ACTION ITEM -
Across the entries that follow, count the lines with the string "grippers" and reply with that count alone.

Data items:
○ ○ ○ ○ ○

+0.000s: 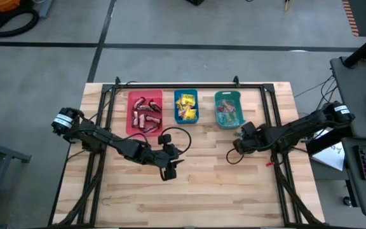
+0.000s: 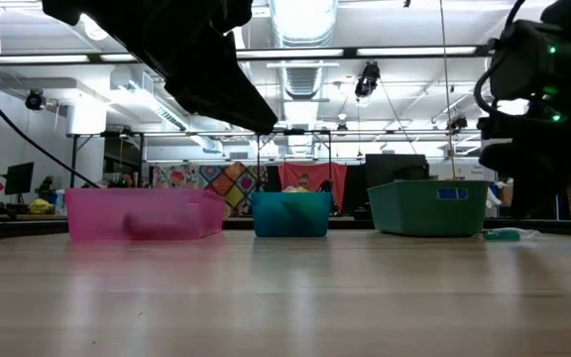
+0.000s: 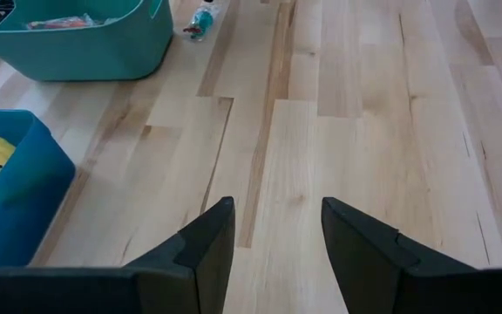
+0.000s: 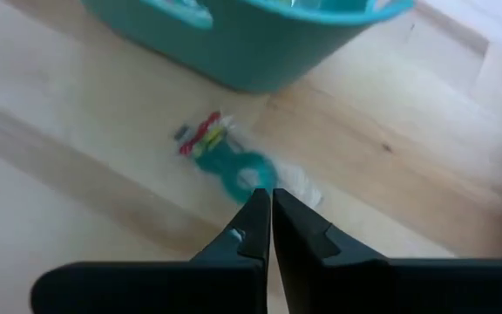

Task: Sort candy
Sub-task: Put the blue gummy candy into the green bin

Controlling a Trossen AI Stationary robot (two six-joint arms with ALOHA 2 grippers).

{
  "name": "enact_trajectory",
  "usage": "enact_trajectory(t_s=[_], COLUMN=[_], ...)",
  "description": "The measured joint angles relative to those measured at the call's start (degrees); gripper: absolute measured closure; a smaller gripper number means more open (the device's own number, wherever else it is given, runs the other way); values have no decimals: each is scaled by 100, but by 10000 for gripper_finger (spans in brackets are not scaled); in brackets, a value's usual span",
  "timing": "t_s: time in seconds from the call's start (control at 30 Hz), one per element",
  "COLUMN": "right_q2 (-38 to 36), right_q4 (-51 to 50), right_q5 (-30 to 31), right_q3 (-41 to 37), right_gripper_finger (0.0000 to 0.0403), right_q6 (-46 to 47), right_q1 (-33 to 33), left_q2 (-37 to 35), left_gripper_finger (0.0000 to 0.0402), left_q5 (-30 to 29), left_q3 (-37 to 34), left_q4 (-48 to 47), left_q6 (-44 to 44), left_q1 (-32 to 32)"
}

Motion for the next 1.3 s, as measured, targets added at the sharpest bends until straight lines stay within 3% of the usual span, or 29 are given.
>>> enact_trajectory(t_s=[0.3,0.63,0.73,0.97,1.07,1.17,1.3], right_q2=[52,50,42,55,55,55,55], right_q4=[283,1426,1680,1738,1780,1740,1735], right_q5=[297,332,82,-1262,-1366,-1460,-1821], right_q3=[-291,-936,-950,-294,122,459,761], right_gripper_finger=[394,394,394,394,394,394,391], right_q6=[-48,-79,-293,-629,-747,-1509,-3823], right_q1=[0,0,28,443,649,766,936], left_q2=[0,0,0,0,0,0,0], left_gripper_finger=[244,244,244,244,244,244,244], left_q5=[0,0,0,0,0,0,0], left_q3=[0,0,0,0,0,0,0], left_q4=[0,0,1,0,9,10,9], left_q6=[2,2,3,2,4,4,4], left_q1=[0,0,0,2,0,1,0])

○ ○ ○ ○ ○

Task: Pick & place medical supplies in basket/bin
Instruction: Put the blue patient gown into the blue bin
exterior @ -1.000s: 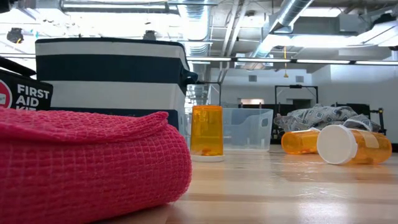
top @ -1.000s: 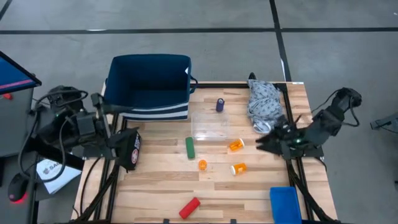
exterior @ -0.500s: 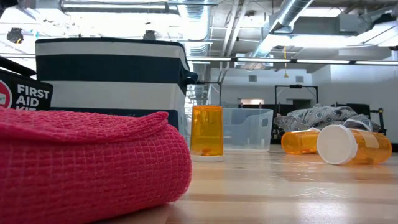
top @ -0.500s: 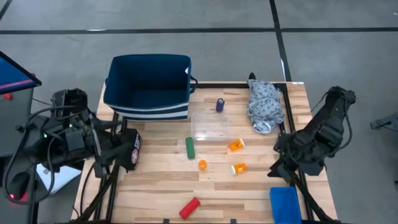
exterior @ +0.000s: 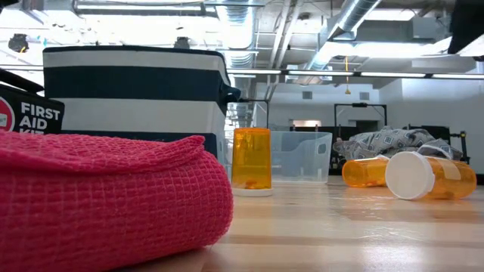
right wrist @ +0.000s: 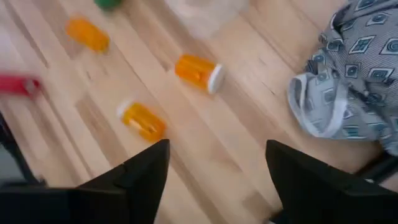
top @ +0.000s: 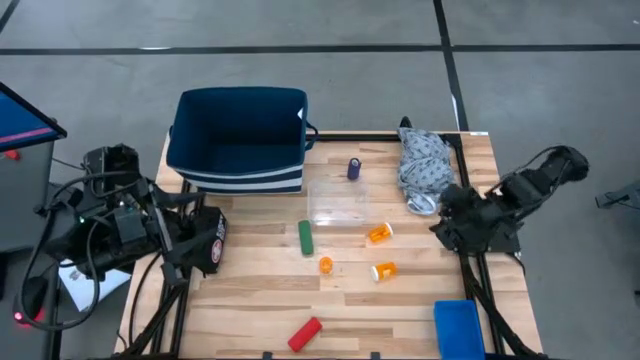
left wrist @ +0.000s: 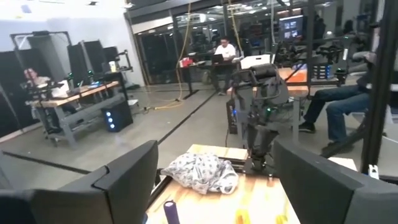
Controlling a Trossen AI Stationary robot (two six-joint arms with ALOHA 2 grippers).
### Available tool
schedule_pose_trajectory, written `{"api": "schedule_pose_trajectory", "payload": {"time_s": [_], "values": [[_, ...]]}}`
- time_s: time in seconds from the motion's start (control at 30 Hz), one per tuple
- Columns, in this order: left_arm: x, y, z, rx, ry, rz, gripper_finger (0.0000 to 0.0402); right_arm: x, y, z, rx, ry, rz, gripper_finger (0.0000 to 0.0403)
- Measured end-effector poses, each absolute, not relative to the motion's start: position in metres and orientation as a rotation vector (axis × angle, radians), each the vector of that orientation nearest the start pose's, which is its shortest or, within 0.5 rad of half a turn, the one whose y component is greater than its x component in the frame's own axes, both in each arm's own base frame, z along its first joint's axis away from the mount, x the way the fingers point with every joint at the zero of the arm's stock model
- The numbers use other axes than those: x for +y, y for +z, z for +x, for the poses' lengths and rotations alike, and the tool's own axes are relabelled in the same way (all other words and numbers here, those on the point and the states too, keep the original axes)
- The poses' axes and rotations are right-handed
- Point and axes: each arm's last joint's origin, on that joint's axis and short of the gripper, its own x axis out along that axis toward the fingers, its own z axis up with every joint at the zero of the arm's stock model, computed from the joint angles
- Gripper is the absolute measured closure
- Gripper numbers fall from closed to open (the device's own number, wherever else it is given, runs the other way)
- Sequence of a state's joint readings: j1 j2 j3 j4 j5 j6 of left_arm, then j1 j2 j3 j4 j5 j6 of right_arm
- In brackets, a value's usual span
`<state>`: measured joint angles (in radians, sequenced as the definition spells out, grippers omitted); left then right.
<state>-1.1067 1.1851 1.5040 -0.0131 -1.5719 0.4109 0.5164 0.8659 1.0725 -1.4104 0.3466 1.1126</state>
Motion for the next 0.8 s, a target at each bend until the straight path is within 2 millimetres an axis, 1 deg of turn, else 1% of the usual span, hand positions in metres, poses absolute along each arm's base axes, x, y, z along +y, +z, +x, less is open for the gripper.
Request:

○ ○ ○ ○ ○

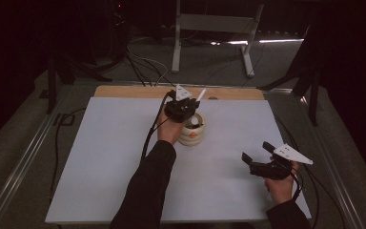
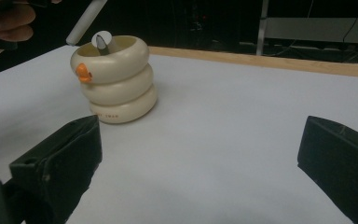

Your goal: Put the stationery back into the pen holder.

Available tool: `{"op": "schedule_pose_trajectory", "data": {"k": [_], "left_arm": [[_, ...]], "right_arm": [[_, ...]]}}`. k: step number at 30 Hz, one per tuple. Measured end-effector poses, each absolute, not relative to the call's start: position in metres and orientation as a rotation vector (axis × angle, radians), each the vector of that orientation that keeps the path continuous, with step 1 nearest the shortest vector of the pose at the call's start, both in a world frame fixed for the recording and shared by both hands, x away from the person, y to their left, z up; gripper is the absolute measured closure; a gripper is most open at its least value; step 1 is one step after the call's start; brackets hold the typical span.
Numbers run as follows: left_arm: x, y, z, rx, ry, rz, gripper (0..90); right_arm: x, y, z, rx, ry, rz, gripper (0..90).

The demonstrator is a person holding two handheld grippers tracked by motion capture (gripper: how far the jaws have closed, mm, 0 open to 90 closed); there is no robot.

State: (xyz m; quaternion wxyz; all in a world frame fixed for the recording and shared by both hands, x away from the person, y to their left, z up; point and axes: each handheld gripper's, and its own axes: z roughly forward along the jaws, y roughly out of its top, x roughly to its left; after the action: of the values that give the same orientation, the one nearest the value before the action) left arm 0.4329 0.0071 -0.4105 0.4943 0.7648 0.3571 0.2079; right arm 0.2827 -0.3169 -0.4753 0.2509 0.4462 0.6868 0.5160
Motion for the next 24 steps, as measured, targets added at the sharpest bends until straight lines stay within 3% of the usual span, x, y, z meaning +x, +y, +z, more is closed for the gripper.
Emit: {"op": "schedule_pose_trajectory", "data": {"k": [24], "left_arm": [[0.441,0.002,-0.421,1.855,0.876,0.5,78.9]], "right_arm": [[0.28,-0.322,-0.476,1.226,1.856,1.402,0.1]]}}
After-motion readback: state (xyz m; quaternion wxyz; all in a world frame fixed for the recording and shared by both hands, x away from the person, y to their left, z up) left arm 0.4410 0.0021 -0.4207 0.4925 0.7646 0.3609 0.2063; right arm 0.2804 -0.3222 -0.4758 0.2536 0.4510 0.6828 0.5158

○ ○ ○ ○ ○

OUTPUT -
4